パーティーにて

 森永と一言口から出たから僕にはすぐに分かった。年齢を尋ねるとまさしくそうだった。そのせいで背負ったハンディーについてよく理解していた。その程度の障害で良かったなってのが正直なところだった。しかし、それさえなければもっと能力も高く、今僕の前で卑下するような言葉を並べはしなかったと思う。どのくらい手当をもらっているのか知らないが、そんなもので破れてしまった人生を繕えるはずがない。 捨てかけた人生を、内容は異なっても同じような境遇の仲間に助けられたと言っていた。彼らと知り合っていなければ行き着くところまで行き着いているとも言っていた。皮肉にも、彼らに手を差し伸べるのは、愛を日々説き実践しているかのごとき人達ではない。信心を競うかの如く空間で、あたかもテーブルで隔離されたような彼らに、たわいない一言も飛んではこない。 ああ、この人達はこんなに自分が大切なのだと思った。

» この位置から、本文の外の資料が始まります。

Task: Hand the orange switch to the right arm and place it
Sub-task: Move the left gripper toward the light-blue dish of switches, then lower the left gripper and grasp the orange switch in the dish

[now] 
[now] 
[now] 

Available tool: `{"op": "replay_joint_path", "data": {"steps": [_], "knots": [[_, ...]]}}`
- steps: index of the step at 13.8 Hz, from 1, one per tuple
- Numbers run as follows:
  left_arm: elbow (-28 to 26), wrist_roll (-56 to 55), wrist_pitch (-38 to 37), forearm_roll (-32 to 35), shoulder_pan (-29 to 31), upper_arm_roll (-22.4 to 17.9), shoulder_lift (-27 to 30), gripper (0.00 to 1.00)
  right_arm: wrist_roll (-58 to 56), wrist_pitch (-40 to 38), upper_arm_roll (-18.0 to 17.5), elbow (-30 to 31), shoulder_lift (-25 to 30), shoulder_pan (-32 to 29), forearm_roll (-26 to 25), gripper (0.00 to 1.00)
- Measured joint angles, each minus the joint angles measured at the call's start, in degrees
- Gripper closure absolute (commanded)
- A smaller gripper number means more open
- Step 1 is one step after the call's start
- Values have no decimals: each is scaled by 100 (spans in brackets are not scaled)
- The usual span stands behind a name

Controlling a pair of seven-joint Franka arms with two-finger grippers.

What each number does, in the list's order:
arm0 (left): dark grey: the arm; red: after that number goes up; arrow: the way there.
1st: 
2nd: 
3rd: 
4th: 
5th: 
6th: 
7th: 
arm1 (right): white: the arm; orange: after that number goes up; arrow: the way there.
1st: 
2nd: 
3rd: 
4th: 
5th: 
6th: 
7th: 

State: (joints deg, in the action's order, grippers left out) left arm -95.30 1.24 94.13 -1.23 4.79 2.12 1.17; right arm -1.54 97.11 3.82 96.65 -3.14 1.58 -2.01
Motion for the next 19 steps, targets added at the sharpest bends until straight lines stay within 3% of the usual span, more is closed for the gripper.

自分が傷つかないことは何よりも優先するのだと思った。本当は人が傷ついたり、底辺でもがいたり、又逆に諦めの中で生きていることなど、どうでもいいのだ。いい人を演じ評価が高まることこそが自己目的化しているように見える。  教会に来て何か得るものがある?何か心に響くことがある?と言う僕のその場では相応しくない質問に正直に答えてくれた。僕の想像していたとおりの答えだった。透き通った都合のよい見えないカーテンで隔離された彼らに、背を向けて発せられる歓喜が突き刺さる。